If you had told me before the season began that I would consider rooting for the New England Patriots in a playoff game, I would have likely conjured a complex, apocalyptic scenario involving an impending nuclear scenario, a supervirus, and Bill Belichick’s peculiar genius to explain how such a thing could happen.
As a Jets fan — and a human being with actual feelings — I despise the Patriots. I hate the team, their coach, the players, the owner, the fans (especially the fans), the stadium and the franchise. They’re loathsome.

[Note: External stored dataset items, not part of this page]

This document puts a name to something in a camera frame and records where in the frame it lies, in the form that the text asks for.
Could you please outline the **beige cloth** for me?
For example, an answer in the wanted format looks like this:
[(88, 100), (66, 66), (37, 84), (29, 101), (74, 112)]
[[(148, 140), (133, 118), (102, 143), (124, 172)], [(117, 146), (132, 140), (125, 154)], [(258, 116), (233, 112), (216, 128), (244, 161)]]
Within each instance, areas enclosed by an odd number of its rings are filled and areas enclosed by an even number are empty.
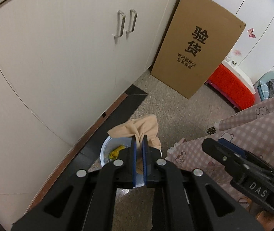
[(142, 118), (130, 119), (108, 131), (112, 138), (132, 137), (136, 138), (137, 144), (137, 163), (136, 172), (143, 174), (142, 149), (141, 142), (144, 136), (147, 136), (147, 142), (150, 147), (161, 150), (161, 142), (158, 135), (158, 122), (156, 115), (149, 114)]

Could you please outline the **white round trash bin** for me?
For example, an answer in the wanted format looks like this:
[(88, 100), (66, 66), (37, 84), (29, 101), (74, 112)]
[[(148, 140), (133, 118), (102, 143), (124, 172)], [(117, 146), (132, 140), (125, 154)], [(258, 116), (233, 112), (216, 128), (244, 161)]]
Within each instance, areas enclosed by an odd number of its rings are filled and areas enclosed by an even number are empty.
[[(136, 186), (132, 185), (132, 176), (130, 174), (130, 147), (132, 137), (112, 138), (108, 137), (100, 152), (100, 161), (102, 167), (107, 166), (113, 169), (114, 179), (116, 180), (116, 187), (121, 189), (133, 189), (143, 187), (143, 174), (136, 172)], [(126, 148), (119, 152), (118, 159), (111, 161), (108, 156), (109, 153), (118, 146), (125, 146)], [(155, 188), (161, 183), (162, 169), (157, 162), (162, 159), (161, 151), (159, 149), (147, 147), (147, 185), (146, 187)]]

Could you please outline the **yellow wrapper in bin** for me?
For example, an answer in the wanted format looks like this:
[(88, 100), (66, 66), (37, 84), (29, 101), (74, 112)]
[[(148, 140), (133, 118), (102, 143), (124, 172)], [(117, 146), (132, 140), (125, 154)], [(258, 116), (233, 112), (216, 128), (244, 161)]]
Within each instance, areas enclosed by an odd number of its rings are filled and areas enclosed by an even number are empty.
[(113, 149), (110, 153), (109, 153), (109, 160), (111, 161), (114, 161), (116, 159), (118, 159), (118, 156), (119, 156), (119, 152), (123, 149), (125, 149), (126, 147), (121, 145), (121, 146), (118, 146), (117, 148)]

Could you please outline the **pink checkered bed sheet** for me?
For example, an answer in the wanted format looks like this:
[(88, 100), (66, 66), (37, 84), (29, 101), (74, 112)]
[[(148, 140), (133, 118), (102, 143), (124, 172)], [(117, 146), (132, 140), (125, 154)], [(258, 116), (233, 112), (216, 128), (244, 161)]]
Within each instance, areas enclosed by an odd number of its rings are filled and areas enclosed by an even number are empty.
[[(274, 97), (264, 100), (215, 124), (216, 132), (210, 137), (225, 139), (254, 153), (274, 167)], [(167, 150), (168, 161), (180, 169), (202, 169), (218, 185), (240, 203), (249, 206), (249, 199), (230, 185), (231, 177), (223, 165), (202, 151), (204, 138), (181, 142)]]

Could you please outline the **red storage box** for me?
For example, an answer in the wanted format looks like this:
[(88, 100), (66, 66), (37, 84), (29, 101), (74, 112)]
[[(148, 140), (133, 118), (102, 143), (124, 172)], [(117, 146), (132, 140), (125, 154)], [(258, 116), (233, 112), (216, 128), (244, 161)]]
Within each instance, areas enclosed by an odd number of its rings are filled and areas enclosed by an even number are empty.
[(255, 103), (254, 94), (223, 64), (218, 66), (206, 83), (218, 91), (238, 110), (247, 109)]

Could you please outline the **brown cardboard box with print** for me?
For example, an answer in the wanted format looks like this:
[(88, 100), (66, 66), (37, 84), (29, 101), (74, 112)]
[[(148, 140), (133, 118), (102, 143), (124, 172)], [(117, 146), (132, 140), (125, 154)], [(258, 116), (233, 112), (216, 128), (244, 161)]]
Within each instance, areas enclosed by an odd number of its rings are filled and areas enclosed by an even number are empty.
[(244, 29), (243, 21), (212, 0), (180, 0), (151, 74), (189, 99)]

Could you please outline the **white curved cabinet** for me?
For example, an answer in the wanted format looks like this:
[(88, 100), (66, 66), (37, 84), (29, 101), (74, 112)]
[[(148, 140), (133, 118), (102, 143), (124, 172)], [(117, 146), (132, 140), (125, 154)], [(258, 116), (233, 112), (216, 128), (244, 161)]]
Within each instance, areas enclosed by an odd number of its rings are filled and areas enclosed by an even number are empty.
[[(150, 67), (178, 0), (0, 0), (0, 227)], [(138, 17), (126, 34), (130, 9)], [(117, 11), (126, 15), (117, 41)]]

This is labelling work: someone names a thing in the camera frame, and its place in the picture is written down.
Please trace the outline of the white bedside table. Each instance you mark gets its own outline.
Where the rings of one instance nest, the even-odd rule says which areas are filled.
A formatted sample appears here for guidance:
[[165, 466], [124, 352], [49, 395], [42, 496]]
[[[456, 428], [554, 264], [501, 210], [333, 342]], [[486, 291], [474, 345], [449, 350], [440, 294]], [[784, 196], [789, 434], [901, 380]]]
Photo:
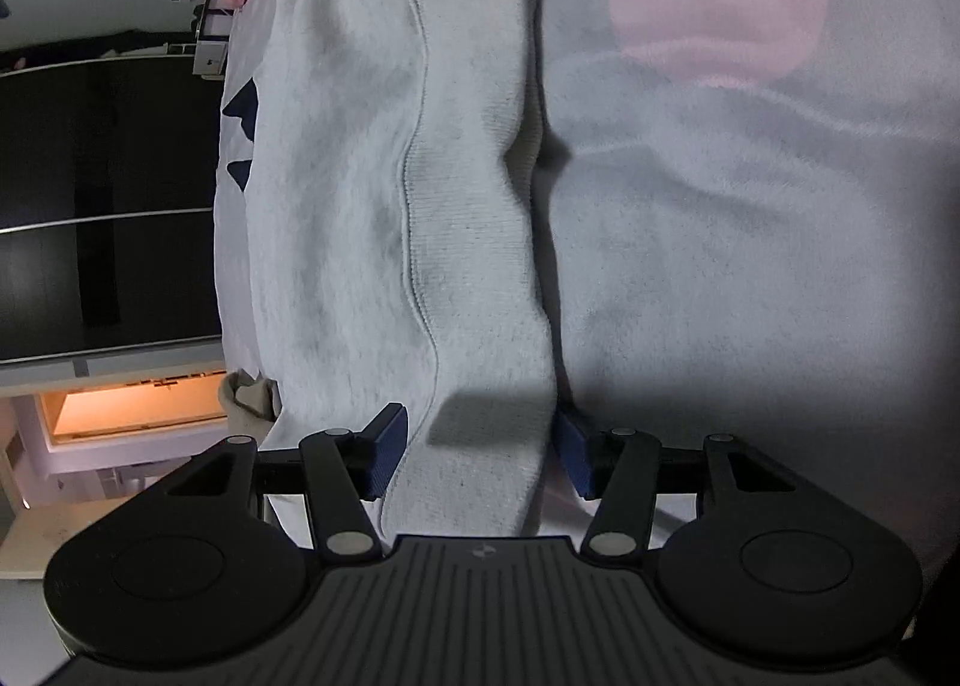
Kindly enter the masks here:
[[194, 73], [207, 80], [221, 80], [228, 60], [228, 41], [235, 7], [224, 0], [192, 0], [195, 3]]

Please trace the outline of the polka dot bed sheet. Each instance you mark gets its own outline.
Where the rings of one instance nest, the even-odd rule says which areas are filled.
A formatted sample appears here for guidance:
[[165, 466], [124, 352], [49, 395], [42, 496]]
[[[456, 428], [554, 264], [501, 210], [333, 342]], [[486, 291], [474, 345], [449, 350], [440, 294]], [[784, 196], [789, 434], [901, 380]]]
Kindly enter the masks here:
[[958, 0], [542, 0], [562, 402], [958, 540]]

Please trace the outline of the beige folded garment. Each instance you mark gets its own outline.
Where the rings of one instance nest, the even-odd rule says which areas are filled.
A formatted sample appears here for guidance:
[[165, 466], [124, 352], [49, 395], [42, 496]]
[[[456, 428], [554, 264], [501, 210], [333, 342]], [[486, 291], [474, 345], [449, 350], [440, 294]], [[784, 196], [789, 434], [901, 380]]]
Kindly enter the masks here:
[[247, 372], [229, 372], [218, 387], [218, 402], [231, 436], [249, 436], [262, 445], [280, 414], [277, 383]]

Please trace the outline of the black sliding wardrobe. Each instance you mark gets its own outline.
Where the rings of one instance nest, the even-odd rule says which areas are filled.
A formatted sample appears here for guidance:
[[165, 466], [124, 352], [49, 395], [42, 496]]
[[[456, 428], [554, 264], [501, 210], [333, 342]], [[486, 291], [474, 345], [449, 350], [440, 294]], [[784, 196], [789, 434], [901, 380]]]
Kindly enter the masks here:
[[220, 101], [187, 47], [3, 75], [3, 364], [218, 338]]

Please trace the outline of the light grey sweatshirt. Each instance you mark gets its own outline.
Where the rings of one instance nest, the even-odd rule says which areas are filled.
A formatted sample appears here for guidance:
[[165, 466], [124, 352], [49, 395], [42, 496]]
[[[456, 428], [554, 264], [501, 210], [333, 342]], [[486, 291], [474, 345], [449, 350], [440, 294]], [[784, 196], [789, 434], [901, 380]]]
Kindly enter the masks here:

Yet a few short weeks ago, I rooted for them to beat the Denver Broncos and manhandle Tim Tebow. Such is my newfound hatred for Tebow, his apologists and his disciples.
Then, the decision was easy: the Patriots had clinched the AFC East and had little to gain by winning. Now, it’s a much different story. They’re two games from the Super Bowl. So do I root for my football archnemesis, Tawmmy Brady and his merry band of scrappy Football Ecksteins, or do I root for a Broncos win that would cause various sports media outlets to spontaneously combust and allow Skip Bayless a fleeting moment of satisfaction?
Welcome to my nightmare.
Let’s break this down and make a rational decision:
Likelihood of Advancing Past this Round: The Patriots. It’s hard to imagine the Broncos beating the Ravens. Therefore, it’s EDGE: Timmy.
Likelihood of an Exciting Game in the Next Round: The Broncos/Ravens game would be a ugly, defensive blowout — the least entertaining type of game. EDGE: Tawmmy.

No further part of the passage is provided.